YOUR INSTRUCTIONS:
Return the line containing "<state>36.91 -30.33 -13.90" and all lines after it exactly; stop at the end of the material.

^^^^^^^^^^^^^^^^

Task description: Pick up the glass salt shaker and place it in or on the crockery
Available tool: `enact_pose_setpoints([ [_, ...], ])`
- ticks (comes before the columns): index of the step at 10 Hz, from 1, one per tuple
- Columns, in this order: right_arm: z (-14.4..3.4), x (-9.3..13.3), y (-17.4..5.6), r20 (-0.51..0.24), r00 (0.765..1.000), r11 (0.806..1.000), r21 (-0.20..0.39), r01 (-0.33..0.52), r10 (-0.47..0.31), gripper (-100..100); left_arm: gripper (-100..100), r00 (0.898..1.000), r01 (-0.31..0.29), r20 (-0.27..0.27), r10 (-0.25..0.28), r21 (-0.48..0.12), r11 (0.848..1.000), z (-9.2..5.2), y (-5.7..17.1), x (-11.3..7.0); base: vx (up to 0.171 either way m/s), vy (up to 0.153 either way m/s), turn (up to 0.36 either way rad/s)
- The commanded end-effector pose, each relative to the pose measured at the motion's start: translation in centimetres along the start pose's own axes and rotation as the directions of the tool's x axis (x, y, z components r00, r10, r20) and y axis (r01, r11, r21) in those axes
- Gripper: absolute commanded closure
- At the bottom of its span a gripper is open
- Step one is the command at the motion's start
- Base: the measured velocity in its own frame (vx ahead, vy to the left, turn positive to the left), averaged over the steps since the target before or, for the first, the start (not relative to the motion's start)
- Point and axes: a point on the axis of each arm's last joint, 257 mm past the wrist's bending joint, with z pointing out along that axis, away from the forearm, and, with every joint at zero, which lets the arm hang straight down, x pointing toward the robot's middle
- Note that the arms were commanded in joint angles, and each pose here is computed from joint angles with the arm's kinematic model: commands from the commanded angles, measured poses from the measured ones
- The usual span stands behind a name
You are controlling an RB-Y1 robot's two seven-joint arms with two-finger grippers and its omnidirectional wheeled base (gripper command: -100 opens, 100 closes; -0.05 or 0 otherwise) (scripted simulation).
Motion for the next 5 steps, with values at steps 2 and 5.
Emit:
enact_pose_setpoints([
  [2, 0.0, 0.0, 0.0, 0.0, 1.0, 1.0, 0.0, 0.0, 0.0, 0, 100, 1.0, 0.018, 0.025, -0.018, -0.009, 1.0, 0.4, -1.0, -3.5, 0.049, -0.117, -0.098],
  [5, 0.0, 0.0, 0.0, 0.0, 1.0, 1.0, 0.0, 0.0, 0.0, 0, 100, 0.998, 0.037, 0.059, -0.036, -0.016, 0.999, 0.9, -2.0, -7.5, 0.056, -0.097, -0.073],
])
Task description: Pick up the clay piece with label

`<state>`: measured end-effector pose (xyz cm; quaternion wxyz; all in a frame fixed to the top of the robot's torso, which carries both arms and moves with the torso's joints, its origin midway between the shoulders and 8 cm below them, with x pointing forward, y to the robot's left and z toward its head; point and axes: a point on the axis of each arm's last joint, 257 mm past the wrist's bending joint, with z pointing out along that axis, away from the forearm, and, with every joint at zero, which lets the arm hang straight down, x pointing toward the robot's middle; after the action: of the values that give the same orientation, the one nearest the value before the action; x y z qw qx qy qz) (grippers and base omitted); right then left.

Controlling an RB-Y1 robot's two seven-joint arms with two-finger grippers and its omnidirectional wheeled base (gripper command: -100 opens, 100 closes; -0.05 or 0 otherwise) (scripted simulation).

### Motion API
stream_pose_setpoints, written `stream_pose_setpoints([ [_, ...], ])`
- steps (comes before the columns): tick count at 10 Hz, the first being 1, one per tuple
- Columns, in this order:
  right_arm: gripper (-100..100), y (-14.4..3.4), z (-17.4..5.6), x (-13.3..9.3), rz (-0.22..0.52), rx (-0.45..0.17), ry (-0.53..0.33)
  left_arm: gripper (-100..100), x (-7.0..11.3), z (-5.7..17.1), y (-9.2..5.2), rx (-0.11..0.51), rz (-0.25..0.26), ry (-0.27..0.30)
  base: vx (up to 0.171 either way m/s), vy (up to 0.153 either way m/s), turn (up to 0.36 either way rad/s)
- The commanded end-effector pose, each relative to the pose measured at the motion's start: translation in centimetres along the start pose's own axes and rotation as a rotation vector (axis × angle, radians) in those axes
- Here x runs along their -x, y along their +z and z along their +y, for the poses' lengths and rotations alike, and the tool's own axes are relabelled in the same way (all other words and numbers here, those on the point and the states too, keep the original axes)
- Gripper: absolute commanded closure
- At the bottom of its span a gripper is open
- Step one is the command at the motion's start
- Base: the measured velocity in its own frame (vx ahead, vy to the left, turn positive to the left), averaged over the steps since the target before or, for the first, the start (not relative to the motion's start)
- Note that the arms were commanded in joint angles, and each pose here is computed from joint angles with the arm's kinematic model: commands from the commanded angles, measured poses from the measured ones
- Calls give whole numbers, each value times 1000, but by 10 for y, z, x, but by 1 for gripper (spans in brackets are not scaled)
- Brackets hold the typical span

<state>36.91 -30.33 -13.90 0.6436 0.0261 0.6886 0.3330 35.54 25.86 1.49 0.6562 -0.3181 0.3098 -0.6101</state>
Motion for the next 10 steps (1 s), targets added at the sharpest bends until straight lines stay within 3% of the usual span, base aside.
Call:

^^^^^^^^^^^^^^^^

ANSWER BOX:
<state>36.91 -30.33 -13.90 0.6436 0.0261 0.6886 0.3330 35.54 25.86 1.49 0.6562 -0.3181 0.3098 -0.6101</state>
Motion for the next 10 steps (1 s), targets added at the sharpest bends until straight lines stay within 3% of the usual span, base aside.
Call:

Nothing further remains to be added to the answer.